La torre di via Santa Rita da Cascia senza acqua
La torre di via Santa Rita da Cascia senza acqua

A Tor Bella Monaca, in via Santa Rita da Cascia, intere famiglie sono senza acqua da 4 mesi. L’intervento alla “Torre della Legalità”, voluto dal Municipio VI, ha generato effetti imprevisti: staccate le utenze dell’acqua. A denunciare il fatto in Consiglio, questa mattina, Maria Vittoria Molinari (Asia-Usb, già candidata in Regione Lazio per Potere al Popolo), che ha riferito come il problema sia stato già posto a conoscenza di tutti gli organi politici.

“È ora che vi prendiate delle responsabilità – tuona Molinari – Il Sindaco è responsabile della salute pubblica. Qui, a rischio, c’è la salute di ogni cittadino. L’acqua è un bene primario, non è possibile accettare che si possa vivere senza acqua”. Il problema evidenziato dalla Molinari, in presenza di consiglieri e cittadini, diventa drammatico considerando l’articolo 5 del decreto 47/2014 Renzi-Lupi, che stabilisce che “chiunque occupa abusivamente un immobile senza titolo non può chiedere la residenza né l’allacciamento a pubblici servizi in relazione all’immobile medesimo e gli atti emessi in violazione di tale divieto sono nulli a tutti gli effetti di legge”.

Una volta chiuso il contatore, in pratica, non si riallaccia più l’utenza.

“Non ci sono risposte”

Il Presidente del Consiglio, Alberto Ilaria (M5S), ammette tutta la propria impotenza: “Non ci sono risposte”. Molinari e i cittadini presenti sono ovviamente poco soddisfatti della risposta, che insistono, chiedendo degli impegni. “Dovete dire che ora chiamate il Sindaco – gli risponde Molinari dalle sedie del pubblico – È l’unica che può chiedere che siano riallacciate le utenze. E dovete chiamare anche il direttore dell’Ater”, ovvero l’Azienda Territoriale per l’Edilizia Residenziale.

Ilaria però insiste: “Non possiamo dire tempi, non so cos’altro fare. Posso impegnarmi a girare la nota della dichiarazione al Presidente del Municipio e agli organi competenti”.

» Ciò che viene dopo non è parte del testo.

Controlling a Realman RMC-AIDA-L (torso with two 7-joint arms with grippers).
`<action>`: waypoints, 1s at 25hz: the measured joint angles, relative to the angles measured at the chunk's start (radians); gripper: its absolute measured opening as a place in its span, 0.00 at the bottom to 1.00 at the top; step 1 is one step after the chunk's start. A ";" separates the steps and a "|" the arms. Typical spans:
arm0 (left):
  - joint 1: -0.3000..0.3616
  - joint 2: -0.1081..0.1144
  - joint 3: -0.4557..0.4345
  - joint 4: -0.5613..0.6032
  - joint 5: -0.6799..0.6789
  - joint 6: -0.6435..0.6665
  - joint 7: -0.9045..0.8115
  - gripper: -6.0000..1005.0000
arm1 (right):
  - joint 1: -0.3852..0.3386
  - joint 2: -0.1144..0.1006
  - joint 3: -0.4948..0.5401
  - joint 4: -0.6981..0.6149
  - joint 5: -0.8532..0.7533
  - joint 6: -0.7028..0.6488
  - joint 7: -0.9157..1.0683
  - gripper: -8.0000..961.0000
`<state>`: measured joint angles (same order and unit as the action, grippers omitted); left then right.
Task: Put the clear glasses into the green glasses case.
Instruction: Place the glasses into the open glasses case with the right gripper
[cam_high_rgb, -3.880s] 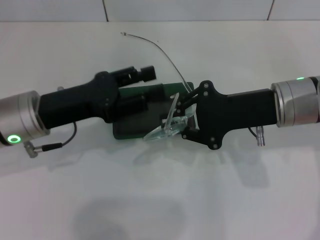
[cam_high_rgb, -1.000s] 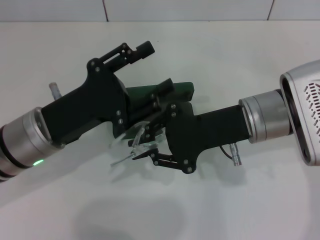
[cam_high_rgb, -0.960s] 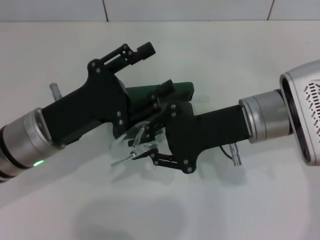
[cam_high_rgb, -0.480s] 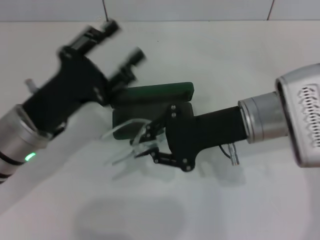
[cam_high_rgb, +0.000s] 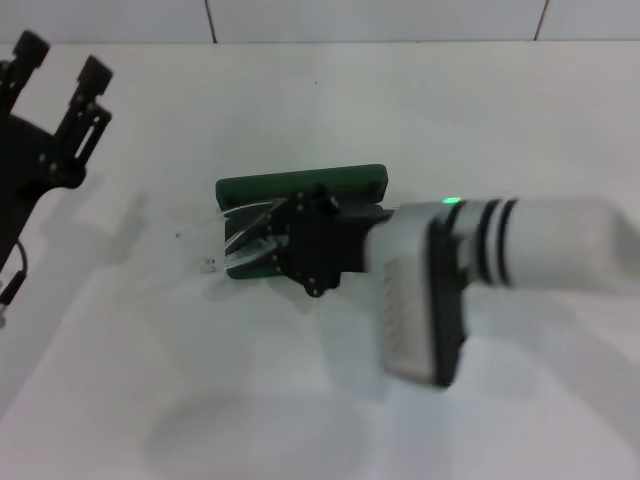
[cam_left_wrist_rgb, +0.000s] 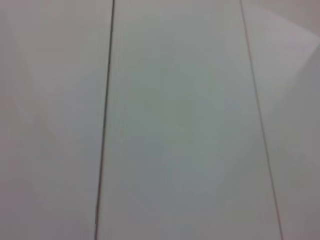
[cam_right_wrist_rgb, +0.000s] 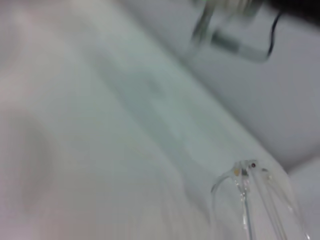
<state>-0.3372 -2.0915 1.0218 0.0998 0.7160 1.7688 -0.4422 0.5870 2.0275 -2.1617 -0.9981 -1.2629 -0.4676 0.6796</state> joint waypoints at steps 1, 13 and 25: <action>0.006 0.000 0.000 0.000 -0.003 0.000 0.000 0.65 | -0.006 0.000 -0.054 -0.021 -0.013 0.093 0.000 0.14; 0.011 0.001 0.008 0.001 0.001 -0.022 -0.011 0.65 | -0.093 0.001 -0.174 -0.083 -0.012 0.312 0.037 0.14; -0.035 0.005 0.011 0.010 0.028 -0.108 -0.051 0.65 | -0.135 0.001 -0.256 -0.112 0.062 0.495 0.060 0.14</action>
<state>-0.3719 -2.0862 1.0326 0.1099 0.7438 1.6613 -0.4936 0.4515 2.0280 -2.4175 -1.1099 -1.2004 0.0270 0.7395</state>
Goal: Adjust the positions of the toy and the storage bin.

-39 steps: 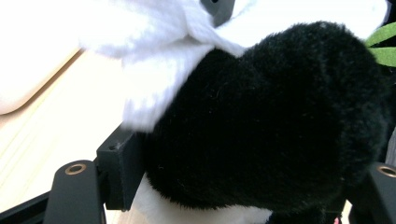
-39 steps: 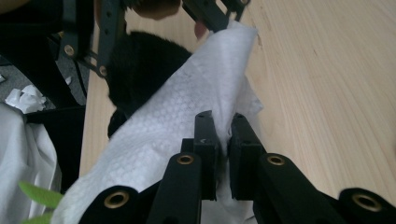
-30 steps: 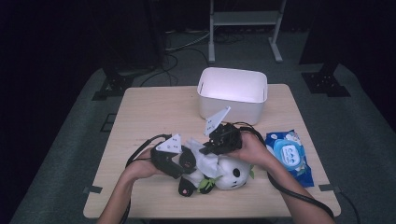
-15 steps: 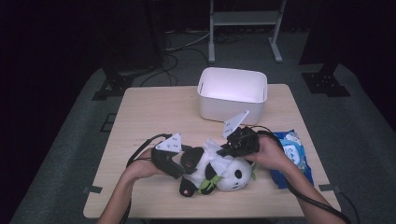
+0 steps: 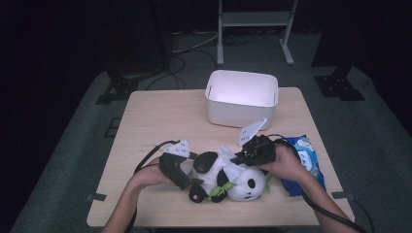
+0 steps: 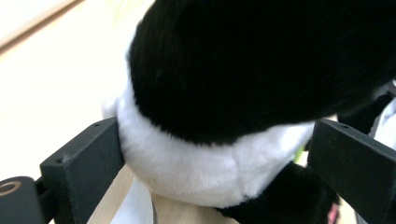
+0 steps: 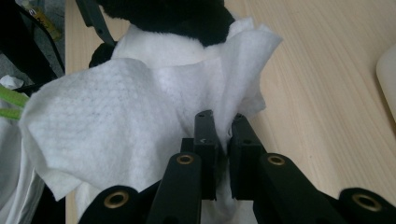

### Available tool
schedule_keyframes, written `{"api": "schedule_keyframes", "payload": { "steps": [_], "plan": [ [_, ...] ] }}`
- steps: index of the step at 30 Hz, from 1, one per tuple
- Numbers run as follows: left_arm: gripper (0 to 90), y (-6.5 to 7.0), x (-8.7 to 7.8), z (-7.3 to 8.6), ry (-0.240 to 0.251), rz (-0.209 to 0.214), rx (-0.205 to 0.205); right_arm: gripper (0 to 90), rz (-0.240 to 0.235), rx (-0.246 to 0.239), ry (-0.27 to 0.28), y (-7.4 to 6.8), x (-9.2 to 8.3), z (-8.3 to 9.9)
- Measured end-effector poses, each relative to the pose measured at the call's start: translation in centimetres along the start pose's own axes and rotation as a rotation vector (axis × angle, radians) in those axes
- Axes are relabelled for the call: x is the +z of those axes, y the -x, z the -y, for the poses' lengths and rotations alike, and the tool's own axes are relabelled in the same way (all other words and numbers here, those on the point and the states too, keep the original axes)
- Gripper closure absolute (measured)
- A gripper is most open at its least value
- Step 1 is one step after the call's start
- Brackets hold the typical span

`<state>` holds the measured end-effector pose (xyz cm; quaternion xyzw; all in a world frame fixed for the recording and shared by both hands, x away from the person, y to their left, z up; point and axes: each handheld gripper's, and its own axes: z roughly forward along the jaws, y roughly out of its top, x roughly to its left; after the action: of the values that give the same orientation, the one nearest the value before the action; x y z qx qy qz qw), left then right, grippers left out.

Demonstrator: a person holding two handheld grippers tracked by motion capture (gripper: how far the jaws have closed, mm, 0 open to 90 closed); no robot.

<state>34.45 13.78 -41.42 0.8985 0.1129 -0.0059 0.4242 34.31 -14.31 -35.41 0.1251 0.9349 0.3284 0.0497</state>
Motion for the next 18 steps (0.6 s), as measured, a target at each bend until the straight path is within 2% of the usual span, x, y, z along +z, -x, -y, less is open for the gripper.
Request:
{"api": "schedule_keyframes", "payload": {
  "steps": [2,6,7,9,13,18],
  "plan": [
    [0.5,-0.4,0.7,0.4,-0.019,0.014,-0.023,82.8,-0.005,0.000,0.006,0.0,0.1,0.1],
    [0.0,-0.9,1.9,1.0,-0.018,0.051,-0.065,82.8,-0.007,0.000,0.008,0.0,0.1,0.1],
    [4.2,-1.0,2.0,1.2,0.007,0.064,-0.076,82.8,-0.004,-0.002,0.006,0.0,0.2,0.1],
    [10.5,-1.2,1.9,1.3,0.023,0.071,-0.093,82.7,-0.003,0.000,0.003,0.0,0.3,0.0],
    [20.6,-1.1,1.6,1.1,0.028,0.067,-0.085,82.7,-0.007,0.006,0.009,0.1,0.3,-0.1],
    [23.8,-0.9,1.1,0.5,0.007,0.044,-0.078,82.7,-0.005,-0.005,0.011,0.0,0.4,-0.5]
  ]
}}
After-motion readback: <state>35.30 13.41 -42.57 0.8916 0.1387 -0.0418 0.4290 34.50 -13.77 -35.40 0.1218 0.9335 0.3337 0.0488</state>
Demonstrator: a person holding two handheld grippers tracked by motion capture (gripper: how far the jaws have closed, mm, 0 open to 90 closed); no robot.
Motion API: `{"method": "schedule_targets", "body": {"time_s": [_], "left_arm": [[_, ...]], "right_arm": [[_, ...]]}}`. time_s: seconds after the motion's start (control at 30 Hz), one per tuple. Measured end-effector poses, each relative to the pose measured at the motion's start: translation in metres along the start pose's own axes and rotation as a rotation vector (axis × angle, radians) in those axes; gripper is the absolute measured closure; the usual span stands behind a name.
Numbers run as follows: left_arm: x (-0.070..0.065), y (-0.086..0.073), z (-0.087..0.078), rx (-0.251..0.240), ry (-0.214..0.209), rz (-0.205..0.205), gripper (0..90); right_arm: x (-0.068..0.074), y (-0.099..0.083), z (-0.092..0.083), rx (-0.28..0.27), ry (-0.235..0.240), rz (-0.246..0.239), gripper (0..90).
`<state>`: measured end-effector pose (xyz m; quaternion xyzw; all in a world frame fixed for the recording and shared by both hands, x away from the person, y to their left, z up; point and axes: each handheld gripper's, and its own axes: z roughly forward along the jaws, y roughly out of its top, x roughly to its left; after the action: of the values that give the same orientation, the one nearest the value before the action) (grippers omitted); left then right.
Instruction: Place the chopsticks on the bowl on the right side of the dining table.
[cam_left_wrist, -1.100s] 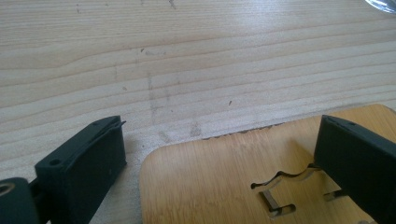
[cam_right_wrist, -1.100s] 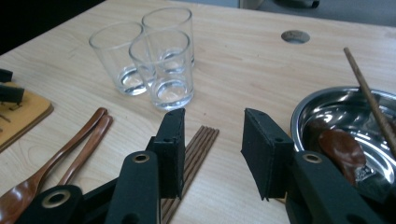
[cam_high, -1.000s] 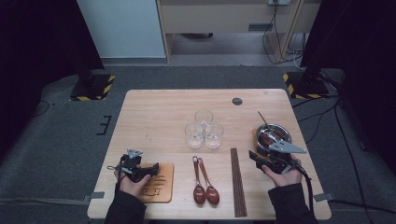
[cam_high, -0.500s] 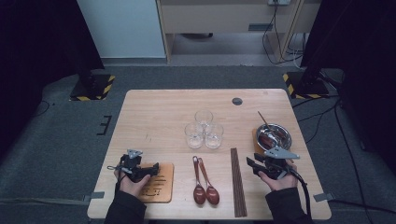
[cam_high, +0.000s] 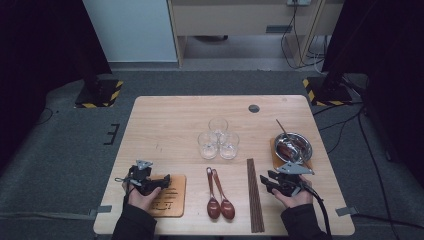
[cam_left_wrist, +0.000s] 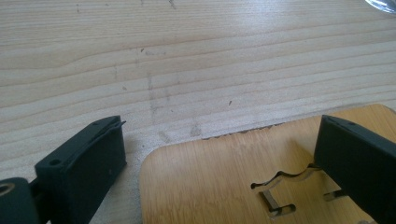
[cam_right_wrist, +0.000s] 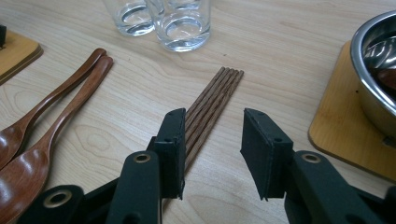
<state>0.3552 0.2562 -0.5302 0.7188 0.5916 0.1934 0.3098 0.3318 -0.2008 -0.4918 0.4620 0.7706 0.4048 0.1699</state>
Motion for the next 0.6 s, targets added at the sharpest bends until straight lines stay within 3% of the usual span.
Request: {"method": "schedule_targets", "body": {"time_s": [0.6], "left_arm": [[0.0,0.0,0.0,0.0,0.0,0.0,1.2]], "right_arm": [[0.006,-0.011,0.017,0.071,0.024,-0.018,64.0]]}}
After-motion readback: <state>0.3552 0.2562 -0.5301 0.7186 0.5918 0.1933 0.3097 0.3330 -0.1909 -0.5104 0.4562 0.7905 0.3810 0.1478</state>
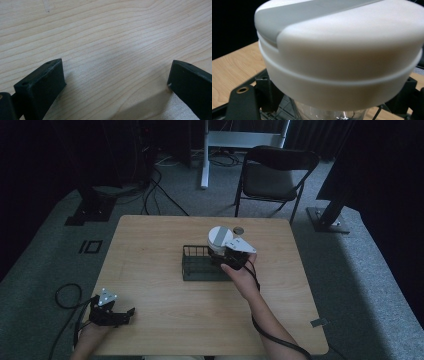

Prende parola Fabrizio Compagnone, capogruppo del Partito Democratico: “Fate scendere il Presidente del Municipio, non potete mandare via i cittadini senza dar loro una risposta. Non si può far finta che manchi un organo esecutivo al Municipio. Chi sedeva qui prima di voi non faceva iniziare il consiglio se non scendevano Presidente e Assessore competente. Non potete mandare via i cittadini senza uno straccio di risposta. E sarò qui a ricordarvelo fino ad aprile 2021, se non cadrete prima”.

Anche per Dario Nanni (Misto), “È assurdo pensare che nel 2020 ci siano persone senza acqua pubblica. Sì, perché vorrei ricordare che l’acqua è un bene pubblico e che la sua assenza diventa una questione di salute pubblica. Mi auguro che la situazione si possa risolvere al più presto, perché sono già passati 4 mesi. Se il problema fosse nato una settimana fa era un conto: ma qui, dopo 4 mesi, non è stato ancora risolto nulla. Questo dà bene il taglio del livello di chi non riesce a risolvere nemmeno i problemi di base. In 4 mesi si costruiscono i palazzi, invece qui non si dà l’acqua nemmeno a chi già ce l’ha nelle tubature”.